The car that caused the accident was driven by Michael Smith, who appeared unsteady during a field sobriety test and was soon charged with operating a vehicle under the influence.
Because of Michael Smith’s reckless behavior, Jeff was in a coma for three weeks. And during those three weeks, his parents suffered the hardship of not knowing whether their son would live.
In what some are calling a complete miracle, Jeff woke up from the coma.
“The first person I saw when I opened my eyes was my mom,” said Jeff, who miraculously suffered no brain damage, but had a punctured lung, broken ribs and legs.
Jeff is forever grateful to the firefighters and first responders who saved his life.
“Without these guys, I wouldn’t be here right now,” said Jeff, as he shook hands with the team that saved him.

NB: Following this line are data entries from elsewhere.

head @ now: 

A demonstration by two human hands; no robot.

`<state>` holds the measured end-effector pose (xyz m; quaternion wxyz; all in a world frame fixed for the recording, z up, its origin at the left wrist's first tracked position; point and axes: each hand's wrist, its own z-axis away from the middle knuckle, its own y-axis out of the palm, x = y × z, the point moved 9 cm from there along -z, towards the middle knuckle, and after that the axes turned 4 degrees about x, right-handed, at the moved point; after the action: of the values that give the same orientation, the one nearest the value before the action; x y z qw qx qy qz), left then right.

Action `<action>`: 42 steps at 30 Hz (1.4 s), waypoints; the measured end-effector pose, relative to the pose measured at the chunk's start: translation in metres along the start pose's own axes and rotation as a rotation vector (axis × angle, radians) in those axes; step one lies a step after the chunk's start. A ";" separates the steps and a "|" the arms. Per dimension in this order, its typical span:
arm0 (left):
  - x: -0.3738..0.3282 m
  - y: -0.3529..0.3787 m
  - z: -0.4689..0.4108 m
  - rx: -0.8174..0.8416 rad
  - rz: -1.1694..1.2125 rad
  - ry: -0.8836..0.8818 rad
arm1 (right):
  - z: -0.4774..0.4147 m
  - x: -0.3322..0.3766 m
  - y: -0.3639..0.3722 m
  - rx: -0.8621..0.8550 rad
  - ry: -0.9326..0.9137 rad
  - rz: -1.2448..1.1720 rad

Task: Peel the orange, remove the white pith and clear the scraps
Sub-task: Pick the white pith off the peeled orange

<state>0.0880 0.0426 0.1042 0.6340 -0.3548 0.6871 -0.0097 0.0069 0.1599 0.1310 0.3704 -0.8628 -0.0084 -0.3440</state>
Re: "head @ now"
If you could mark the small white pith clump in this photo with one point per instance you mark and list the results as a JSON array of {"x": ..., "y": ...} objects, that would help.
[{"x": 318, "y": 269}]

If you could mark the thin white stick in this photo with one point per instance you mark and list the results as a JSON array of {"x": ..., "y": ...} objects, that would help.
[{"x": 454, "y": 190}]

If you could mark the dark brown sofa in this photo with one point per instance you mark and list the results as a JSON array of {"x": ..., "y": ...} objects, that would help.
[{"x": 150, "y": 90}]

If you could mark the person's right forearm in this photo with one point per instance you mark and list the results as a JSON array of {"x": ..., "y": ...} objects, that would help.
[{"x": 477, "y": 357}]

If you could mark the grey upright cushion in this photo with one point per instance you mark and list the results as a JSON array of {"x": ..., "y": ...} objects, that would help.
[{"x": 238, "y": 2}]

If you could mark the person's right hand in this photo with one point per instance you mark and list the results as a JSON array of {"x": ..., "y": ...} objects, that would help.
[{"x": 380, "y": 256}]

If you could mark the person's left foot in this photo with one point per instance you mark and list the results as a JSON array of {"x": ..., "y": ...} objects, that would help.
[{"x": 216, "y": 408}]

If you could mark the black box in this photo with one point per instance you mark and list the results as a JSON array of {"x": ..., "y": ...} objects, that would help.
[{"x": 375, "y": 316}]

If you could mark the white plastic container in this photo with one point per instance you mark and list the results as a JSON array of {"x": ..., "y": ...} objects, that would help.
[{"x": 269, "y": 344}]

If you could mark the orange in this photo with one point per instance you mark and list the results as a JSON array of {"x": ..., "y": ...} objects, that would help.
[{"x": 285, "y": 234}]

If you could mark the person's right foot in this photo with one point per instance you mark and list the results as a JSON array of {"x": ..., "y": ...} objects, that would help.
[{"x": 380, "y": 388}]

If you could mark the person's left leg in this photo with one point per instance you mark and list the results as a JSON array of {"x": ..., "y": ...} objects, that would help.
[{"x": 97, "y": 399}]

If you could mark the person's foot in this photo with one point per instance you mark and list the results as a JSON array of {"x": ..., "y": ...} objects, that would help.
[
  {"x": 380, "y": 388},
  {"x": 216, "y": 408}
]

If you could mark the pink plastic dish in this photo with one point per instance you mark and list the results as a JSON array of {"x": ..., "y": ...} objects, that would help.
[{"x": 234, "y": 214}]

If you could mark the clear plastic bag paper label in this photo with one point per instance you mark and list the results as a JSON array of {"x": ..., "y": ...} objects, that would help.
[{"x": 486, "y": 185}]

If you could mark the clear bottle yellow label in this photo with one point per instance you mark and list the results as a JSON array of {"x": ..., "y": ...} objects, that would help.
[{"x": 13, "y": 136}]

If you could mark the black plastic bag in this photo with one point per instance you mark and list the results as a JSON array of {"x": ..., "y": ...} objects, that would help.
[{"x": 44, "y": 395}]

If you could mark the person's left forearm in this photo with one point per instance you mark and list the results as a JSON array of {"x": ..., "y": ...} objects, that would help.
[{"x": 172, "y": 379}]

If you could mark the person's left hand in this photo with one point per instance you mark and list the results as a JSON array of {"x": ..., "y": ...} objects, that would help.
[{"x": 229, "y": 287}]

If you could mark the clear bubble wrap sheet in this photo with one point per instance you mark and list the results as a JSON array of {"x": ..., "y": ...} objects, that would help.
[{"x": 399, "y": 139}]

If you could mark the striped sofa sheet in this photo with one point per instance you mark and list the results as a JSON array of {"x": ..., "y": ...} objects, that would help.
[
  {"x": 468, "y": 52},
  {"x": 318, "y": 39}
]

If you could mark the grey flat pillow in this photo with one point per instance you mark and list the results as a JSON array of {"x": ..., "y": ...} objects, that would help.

As far as Michael Smith, he later pleaded guilty to aggravated battery while driving under the influence and was sentenced to 31 months behind bars.
As a result of the accident, Jeff and his family are working towards changing the laws in Kansas so bar owners are held accountable for accidents that involved drunk driving.
While fatalities caused by drunk driving has decreased quite a bit, there is still work to be done when it comes to putting a stop to those who get behind the wheel while under the influence. In 2016, alcohol-impaired driving accounted for 28% of the total vehicle traffic fatalities.
According to the National Highway Traffic Safety Administration, 37,461 people died in traffic crashes in 2016 in the United States, including an estimated 10,497 people who were killed in drunk driving crashes involving a driver with an illegal BAC (Blood Alcohol Content) of .08 or greater. Among the people killed in these drunk driving crashes, 67% (7,052) were in crashes in which at least one driver in the crash had a BAC of .15 or higher. For every 100,000 Americans under the age of 21, 1.2 people were killed in drunk driving fatalities in 2016. The rate of under 21 drunk driving fatalities per 100,000 population has declined 45% over the past decade.